• **What this task involves**: In the records below, find every line that contains "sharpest" and list it.
Task data below:
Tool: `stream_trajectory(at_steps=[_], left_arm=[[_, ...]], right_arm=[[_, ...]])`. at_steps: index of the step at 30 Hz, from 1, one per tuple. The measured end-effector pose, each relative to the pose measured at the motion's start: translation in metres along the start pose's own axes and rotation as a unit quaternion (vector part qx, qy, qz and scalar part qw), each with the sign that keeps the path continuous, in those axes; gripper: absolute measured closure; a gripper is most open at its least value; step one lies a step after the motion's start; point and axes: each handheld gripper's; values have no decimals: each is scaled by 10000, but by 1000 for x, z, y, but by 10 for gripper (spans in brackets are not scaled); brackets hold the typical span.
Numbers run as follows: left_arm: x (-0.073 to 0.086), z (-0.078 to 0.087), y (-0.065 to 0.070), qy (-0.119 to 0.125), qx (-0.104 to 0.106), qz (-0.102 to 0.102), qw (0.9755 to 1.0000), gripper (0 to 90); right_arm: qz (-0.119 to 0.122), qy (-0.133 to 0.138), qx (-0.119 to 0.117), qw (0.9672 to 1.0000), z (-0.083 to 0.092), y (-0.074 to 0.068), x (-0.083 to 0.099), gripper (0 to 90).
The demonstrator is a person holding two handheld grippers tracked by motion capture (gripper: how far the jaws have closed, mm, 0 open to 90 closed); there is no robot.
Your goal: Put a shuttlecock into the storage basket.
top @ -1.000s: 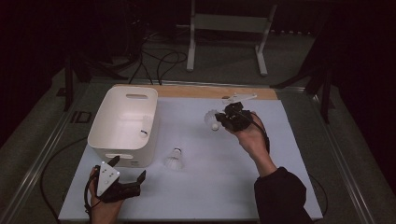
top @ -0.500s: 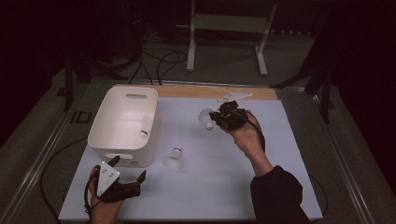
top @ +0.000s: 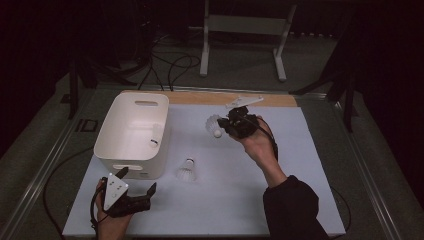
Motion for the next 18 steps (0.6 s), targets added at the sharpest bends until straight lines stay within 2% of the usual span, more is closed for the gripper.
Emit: stream_trajectory(at_steps=[18], left_arm=[[0,0,0,-2,4,-5,10000,0]], right_arm=[[41,91,-157,9998,-7,-12,-16,893]])
Point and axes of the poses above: each handheld gripper's, and its own axes: z roughly backward along the jaws, x roughly out of its underside, y roughly to its right, and after that the axes turned 6 degrees about -y, right-handed
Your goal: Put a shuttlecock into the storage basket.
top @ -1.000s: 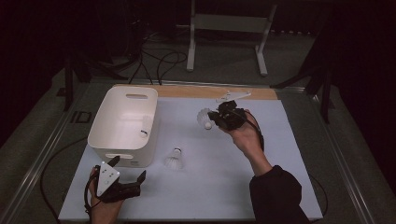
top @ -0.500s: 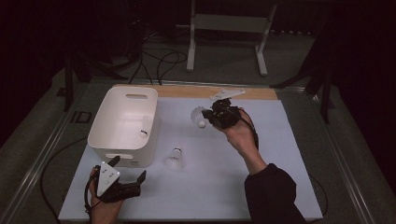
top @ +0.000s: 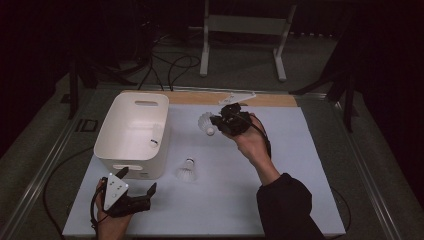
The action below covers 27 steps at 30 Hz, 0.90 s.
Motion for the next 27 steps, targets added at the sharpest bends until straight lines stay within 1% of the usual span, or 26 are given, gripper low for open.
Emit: stream_trajectory(at_steps=[13,16,27], left_arm=[[0,0,0,-6,3,-1,10000,0],[0,0,0,0,6,9,10000,0],[0,0,0,2,13,8,10000,0]], right_arm=[[32,62,-79,9999,-2,-8,-8,893],[35,66,-138,9999,-4,-11,-11,893],[43,77,-236,9997,-7,-17,-18,893]])
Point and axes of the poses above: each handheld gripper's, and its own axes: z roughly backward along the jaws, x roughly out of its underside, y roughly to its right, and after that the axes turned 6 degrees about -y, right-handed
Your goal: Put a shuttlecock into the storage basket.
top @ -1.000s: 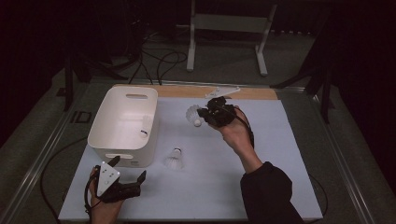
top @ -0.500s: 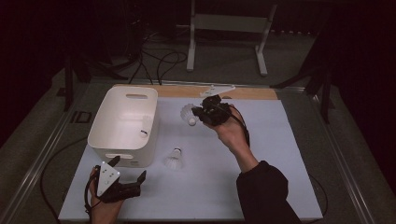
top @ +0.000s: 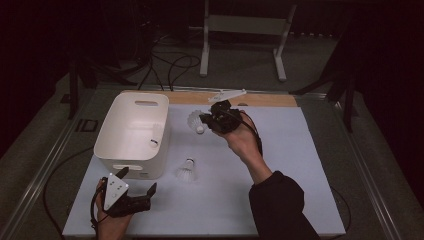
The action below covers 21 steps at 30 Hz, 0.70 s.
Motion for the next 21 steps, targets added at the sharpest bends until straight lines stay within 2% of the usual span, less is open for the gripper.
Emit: stream_trajectory(at_steps=[21], left_arm=[[0,0,0,3,-1,-6,10000,0]], right_arm=[[80,79,-162,9998,-6,-11,-12,893]])
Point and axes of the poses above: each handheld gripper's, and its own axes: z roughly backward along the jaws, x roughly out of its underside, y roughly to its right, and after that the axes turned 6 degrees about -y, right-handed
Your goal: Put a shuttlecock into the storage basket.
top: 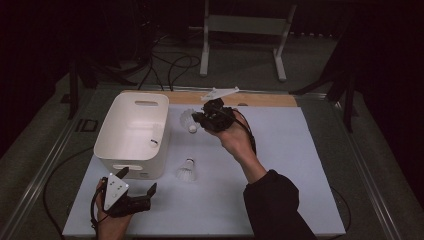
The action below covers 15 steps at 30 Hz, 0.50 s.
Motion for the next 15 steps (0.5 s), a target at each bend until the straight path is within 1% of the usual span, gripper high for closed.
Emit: stream_trajectory(at_steps=[15], left_arm=[[0,0,0,2,-3,-14,10000,0]], right_arm=[[47,10,-64,10000,-7,-9,-10,893]])
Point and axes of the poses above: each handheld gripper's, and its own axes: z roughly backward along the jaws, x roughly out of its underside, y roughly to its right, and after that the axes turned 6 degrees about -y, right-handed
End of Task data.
• **Result of this exercise**:
Motion for the next 18 steps (0.6 s), targets added at the sharpest bends until straight lines stay within 2% of the usual span, more is closed for the gripper.
Motion for the next 27 steps, targets added at the sharpest bends until straight lines stay within 1% of the usual span, or 26 are given, gripper low for open.
Motion for the next 21 steps, targets added at the sharpest bends until straight lines stay within 2% of the usual span, less is open for the gripper.

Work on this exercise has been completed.